How does the createOrReplaceTempView() method work in PySpark and what is it used for? One of the main advantages of Apache PySpark is working with SQL along with DataFrame/Dataset API. So if you are comfortable with SQL, you can create a temporary view on DataFrame/Dataset by using
createOrReplaceTempView() and using SQL to select and manipulate the data.
A Temporary view in PySpark is similar to a real SQL table that contains rows and columns but the view is not materialized into files. In this article, we will be discussing what is
createOrReplaceTempView() and how to use it to create a temporary view and run PySpark SQL queries.

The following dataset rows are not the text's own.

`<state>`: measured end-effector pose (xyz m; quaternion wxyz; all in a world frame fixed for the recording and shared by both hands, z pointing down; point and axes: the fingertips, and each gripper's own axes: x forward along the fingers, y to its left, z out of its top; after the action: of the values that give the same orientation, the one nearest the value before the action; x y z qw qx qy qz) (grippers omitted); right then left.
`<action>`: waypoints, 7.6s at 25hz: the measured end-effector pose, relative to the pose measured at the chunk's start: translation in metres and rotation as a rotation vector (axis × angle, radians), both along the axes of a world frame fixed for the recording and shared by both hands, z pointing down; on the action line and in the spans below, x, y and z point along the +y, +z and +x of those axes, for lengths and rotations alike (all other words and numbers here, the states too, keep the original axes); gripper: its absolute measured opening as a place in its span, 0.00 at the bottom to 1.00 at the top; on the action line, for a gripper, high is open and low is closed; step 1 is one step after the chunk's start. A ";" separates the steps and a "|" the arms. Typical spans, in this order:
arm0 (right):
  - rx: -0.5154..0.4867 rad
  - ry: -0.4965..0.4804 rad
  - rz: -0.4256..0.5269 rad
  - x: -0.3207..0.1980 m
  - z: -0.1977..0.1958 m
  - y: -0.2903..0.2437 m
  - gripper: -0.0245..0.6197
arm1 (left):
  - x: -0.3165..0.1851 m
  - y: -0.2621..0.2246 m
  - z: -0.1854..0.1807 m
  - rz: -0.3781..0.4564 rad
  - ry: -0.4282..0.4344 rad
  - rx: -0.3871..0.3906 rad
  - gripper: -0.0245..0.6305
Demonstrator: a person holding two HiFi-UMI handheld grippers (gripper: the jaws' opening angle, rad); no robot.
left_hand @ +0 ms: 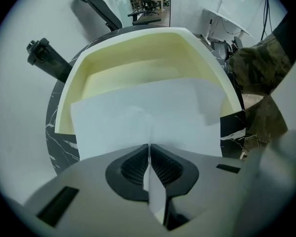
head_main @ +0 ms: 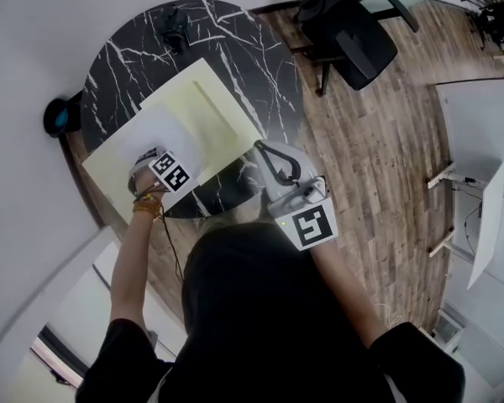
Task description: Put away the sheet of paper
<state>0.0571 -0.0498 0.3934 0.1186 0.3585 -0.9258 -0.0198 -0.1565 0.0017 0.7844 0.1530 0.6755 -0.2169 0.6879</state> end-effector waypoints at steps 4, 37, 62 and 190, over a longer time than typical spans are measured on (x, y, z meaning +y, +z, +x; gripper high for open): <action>0.004 0.008 -0.006 -0.002 0.003 0.001 0.04 | -0.011 0.001 0.008 0.001 0.014 0.010 0.08; -0.011 0.129 -0.036 -0.022 0.081 0.009 0.04 | -0.092 -0.008 0.097 -0.066 -0.031 0.159 0.08; 0.038 -0.019 -0.070 -0.014 0.032 0.034 0.04 | -0.014 -0.065 0.035 0.274 -0.377 0.437 0.26; 0.371 -0.323 -0.268 0.003 -0.004 0.203 0.04 | -0.072 -0.038 0.077 0.109 -0.372 0.445 0.19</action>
<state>0.0534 -0.0465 0.5967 0.3275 0.1775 -0.9278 0.0190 -0.0791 -0.0704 0.7462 0.2840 0.7656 -0.3347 0.4703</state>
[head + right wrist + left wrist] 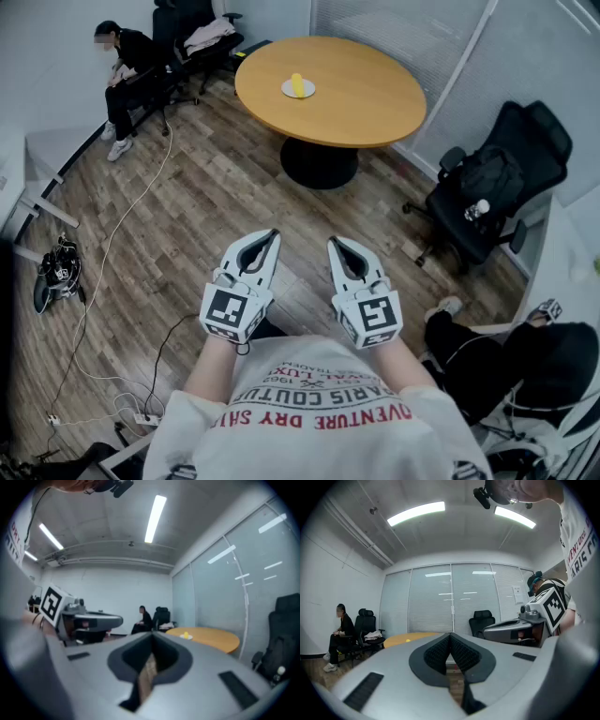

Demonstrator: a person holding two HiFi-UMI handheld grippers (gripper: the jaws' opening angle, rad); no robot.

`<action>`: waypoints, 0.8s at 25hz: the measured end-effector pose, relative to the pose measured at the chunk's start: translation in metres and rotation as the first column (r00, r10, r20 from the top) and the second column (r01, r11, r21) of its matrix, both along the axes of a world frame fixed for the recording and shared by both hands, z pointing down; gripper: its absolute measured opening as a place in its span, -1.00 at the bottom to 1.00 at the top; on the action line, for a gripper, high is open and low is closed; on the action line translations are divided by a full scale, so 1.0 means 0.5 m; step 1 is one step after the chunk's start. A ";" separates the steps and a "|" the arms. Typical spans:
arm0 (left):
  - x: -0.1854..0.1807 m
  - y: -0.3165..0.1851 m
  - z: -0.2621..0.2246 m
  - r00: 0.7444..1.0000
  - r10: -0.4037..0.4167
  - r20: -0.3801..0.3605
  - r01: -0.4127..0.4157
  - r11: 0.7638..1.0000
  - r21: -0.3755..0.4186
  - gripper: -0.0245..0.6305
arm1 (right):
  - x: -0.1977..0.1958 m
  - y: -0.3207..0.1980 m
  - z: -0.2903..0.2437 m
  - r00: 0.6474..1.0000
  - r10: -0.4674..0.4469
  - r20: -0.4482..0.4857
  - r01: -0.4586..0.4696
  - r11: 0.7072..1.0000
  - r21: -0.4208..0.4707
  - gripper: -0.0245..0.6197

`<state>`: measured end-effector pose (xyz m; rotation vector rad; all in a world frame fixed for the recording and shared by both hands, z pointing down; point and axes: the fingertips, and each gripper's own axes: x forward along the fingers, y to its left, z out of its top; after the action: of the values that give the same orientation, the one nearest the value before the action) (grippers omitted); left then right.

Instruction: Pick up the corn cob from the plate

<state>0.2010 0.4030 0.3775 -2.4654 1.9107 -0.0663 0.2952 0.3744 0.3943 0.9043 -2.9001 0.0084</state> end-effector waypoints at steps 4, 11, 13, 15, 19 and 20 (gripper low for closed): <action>-0.009 0.001 -0.010 1.000 -0.012 -0.008 0.012 1.000 0.010 -0.83 | -0.004 -0.002 -0.012 1.000 0.020 -0.008 -0.021 1.000 -0.011 -0.84; -0.007 0.005 -0.007 0.999 0.000 -0.033 0.001 1.000 0.006 -0.83 | -0.003 0.003 0.006 1.000 0.009 -0.008 -0.010 1.000 -0.022 -0.84; -0.006 0.005 -0.003 0.999 0.003 -0.038 -0.003 1.000 0.002 -0.83 | 0.000 0.001 0.007 1.000 0.020 0.007 -0.020 0.999 -0.038 -0.84; -0.006 0.004 0.002 0.999 0.004 -0.042 -0.004 1.000 -0.003 -0.83 | 0.002 -0.002 0.012 0.999 0.025 0.031 -0.023 0.998 -0.061 -0.83; -0.017 0.001 0.018 0.999 -0.001 -0.050 0.000 1.000 -0.023 -0.83 | -0.007 -0.008 0.029 0.999 0.025 0.035 -0.021 0.995 -0.094 -0.83; -0.022 -0.003 0.022 0.999 -0.004 -0.053 0.002 1.000 -0.031 -0.83 | -0.011 -0.012 0.034 0.999 0.023 0.032 -0.020 0.995 -0.101 -0.83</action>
<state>0.1900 0.4015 0.3885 -2.5089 1.9480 -0.0306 0.2896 0.3683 0.4114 0.9262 -2.8898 0.1713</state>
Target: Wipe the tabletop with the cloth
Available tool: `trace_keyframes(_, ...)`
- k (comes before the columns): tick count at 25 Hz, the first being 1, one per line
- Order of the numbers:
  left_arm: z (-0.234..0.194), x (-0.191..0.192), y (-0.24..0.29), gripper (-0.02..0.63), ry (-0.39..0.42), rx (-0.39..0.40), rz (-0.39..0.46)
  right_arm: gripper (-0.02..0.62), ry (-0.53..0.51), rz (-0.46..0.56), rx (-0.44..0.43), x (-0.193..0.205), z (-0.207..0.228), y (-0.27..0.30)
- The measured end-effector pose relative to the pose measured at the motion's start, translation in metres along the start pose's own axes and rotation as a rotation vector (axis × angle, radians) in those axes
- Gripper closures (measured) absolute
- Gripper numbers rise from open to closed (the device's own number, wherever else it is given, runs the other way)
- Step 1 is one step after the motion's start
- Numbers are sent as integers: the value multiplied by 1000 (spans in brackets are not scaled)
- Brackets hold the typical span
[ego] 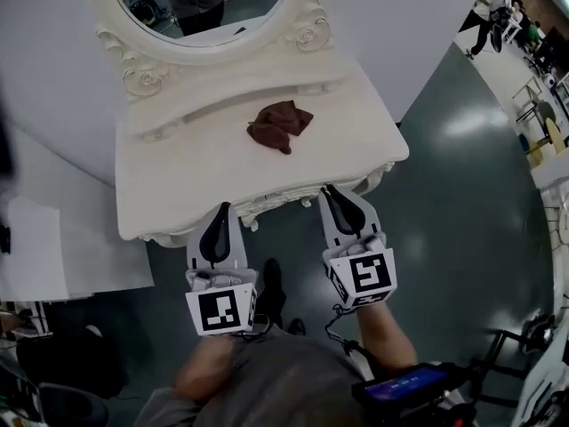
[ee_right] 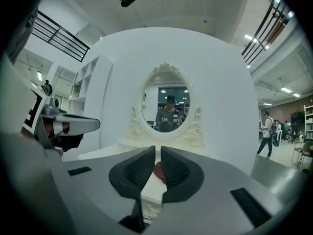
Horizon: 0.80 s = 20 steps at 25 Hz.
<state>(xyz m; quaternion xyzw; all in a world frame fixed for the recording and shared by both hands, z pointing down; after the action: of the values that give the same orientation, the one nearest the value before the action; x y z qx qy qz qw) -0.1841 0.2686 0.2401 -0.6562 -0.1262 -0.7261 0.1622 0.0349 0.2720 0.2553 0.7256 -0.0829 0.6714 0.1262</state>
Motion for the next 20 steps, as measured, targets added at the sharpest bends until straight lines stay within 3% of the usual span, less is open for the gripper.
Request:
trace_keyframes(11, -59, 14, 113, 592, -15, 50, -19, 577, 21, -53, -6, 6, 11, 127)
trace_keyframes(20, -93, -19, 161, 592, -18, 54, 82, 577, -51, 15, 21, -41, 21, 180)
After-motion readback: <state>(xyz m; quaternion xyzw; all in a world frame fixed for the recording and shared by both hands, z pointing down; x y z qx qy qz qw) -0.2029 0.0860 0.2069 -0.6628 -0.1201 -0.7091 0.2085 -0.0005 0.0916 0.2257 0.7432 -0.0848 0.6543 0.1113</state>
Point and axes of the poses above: the fingertips, and each gripper's own axes: y forward along the fingers, z to its right, x out of its underside, the point moved 8 cm from there along -y, backward along the fingers, and after that the axes turned 2 degrees about z, right-handed, at the moved point
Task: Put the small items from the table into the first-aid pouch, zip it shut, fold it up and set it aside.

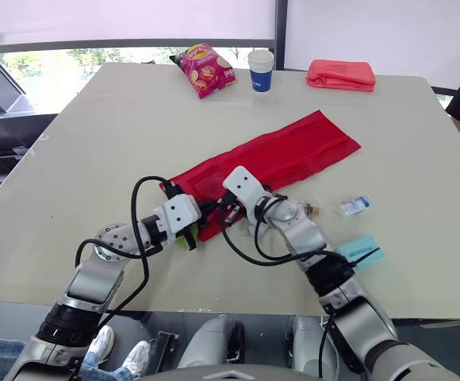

Note that throughout this article, I will use a table and view interchangeably.
1. Syntax of createOrReplaceTempView()
Following is the syntax of the
createOrReplaceTempView() method. This method is from the Dataset class. So you can use this method from PySpark DataFrame and Dataset objects.
#Syntax of createOrReplaceTempView() createOrReplaceTempView(viewName)
2. How Does createOrReplaceTempView() work in PySpark?
createOrReplaceTempView() in PySpark creates a view only if not exist, if it exits it replaces the existing view with the new one. PySpark SQL views are lazily evaluated meaning it does not persist in memory unless you cache the dataset by using the cache() method.
Some KeyPoints to note:
createOrReplaceTempView()is used when you wanted to store the table for a specific SparkSession.
- Once created you can use it to run SQL queries.
- These temporary views are session-scoped i.e. valid only that running SparkSession.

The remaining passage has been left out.